Fighting pacemaker infections
When someone’s heart skips a beat, or beats too fast, doctors implant pacemakers to create a normal heart rhythm. But with those lifesaving implants comes the risk of infection. There is a 90-year-old patient whose pacemaker’s infected lead wires were bound to her blood vessels, creating a critical need for high-tech surgery.
Muriel Smith said, “my heart was skipping beats. Even in my sleep, it was skipping four and five beats.”

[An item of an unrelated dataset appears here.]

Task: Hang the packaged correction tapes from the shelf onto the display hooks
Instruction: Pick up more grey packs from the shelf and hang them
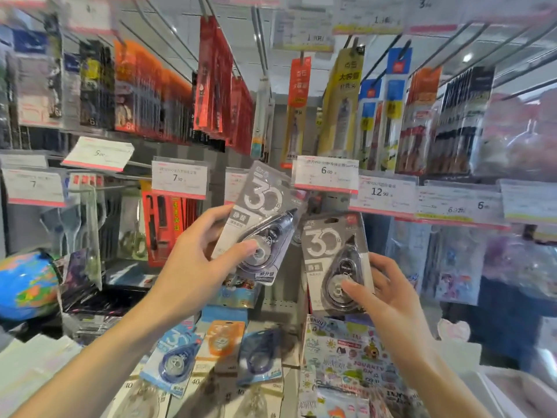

Smith had her first pacemaker implanted 30 years ago to regulate her heart arrhythmia. These devices have wires, which bind to the blood vessels over time and can become severely infected.
Smith explained, “It was all red and you could tell it was infected because around the edges it was red and puffy looking. They rushed me to the hospital, and they took me to surgery. For a while, nobody thought I was going to make it.”
Valay Parikh, MD, FACC, FHRS, Cardiac Electrophysiologist at Baptist Health System, San Antonio said “In about one percent of people infection happens attached with the leads and wires. It can happen in the pocket because we are all surrounded with bacteria. We use new technology like laser lead extraction materials. We open the pocket. We clean the pocket and take care of the infection in the pocket.”
In the trickiest part, the doctor extracts the lead wires using laser technology.
“I had tissue all around that thing,” Smith said, “so they had to cut it out.”
And once the pacemaker and infected leads were out, they stayed out.
“I don’t want to have any more surgery,” Smith said. “I’m satisfied. I just want to be well enough to see my kids happy.”
Although the risk of infection is very low, at about one percent, Dr. Parikh cautions that patients need to be very aware of the signs of infection like redness, increased swelling, and blood or discharge coming out of the surgical area. It is a quick trip from the primary infection to poisoning the bloodstream.